Gustavo Tiberti
- Country (sports): Argentina
- Residence: Buenos Aires
- Born: 11 December 1959 (age 65) Rosario, Argentina
- Height: 1.75 m (5 ft 9 in)
- Plays: Right-handed

Singles
- Career record: 14–29
- Career titles: 0
- Highest ranking: No. 130 (22 December 1980)

Grand Slam singles results
- French Open: 2R (1982)

Doubles
- Career record: 32–44
- Career titles: 0
- Highest ranking: No. 67 (8 December 1986)

Grand Slam doubles results
- French Open: 3R (1986)
- Wimbledon: 1R (1986)

= Gustavo Tiberti =

Argentine tennis player

Gustavo Tiberti (born 11 December 1959) is a former professional tennis player from Argentina.

==Career==
Tiberti defeated American qualifier Charles Strode in the opening round of the 1982 French Open. In the second round he met Damir Keretić, who he had beaten two weeks earlier in Florence, but on this occasion proved too strong for Tiberti in a five setter. At the 1983 French Open he again faced Keretic, this time in a first round match, which he lost in four sets.
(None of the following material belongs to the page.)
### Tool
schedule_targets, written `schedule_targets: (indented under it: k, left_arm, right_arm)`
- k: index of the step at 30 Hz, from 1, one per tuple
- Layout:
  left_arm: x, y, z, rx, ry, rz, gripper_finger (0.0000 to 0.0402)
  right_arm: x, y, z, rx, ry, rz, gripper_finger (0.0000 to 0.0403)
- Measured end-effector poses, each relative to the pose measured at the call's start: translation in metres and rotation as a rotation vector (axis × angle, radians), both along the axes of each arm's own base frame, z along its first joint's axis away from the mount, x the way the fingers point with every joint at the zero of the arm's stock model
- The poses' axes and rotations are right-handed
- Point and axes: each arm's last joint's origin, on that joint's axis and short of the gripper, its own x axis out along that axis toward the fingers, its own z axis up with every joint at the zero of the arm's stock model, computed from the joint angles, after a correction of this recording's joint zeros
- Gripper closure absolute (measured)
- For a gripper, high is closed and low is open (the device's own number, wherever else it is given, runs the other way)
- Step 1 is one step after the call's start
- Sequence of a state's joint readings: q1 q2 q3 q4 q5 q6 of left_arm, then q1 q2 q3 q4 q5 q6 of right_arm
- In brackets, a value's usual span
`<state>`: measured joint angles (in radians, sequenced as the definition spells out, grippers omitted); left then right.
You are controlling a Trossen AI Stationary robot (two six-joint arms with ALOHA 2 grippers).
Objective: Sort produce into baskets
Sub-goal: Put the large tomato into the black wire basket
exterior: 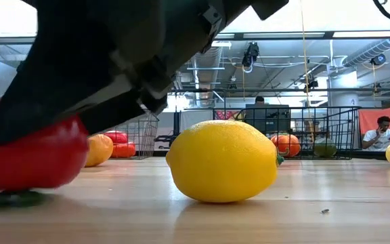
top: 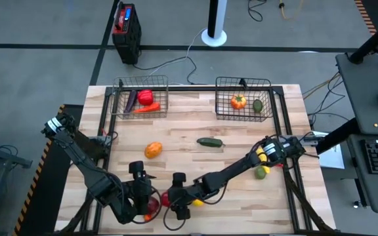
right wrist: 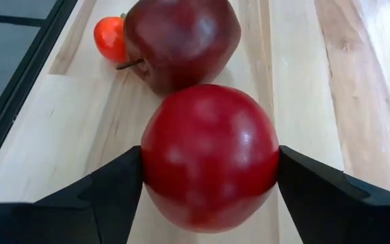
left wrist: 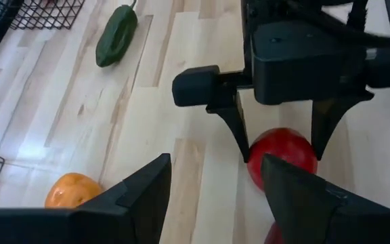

On tour he had his best ever showing in 1982, at the Swedish Open, where he reached the semi-finals with wins over Thierry Tulasne, Jonathan Smith and Carl-Axel Hageskog. He was defeated by a young Mats Wilander in his semi-final.

He had a good year playing doubles in 1986, finishing runner-up at two Grand Prix events, the Copa Banco Galacia (Buenos Aires) and Geneva Open. With his partner from those finals, Gustavo Luza, Tiberti also made the round of 16 at that year's French Open doubles.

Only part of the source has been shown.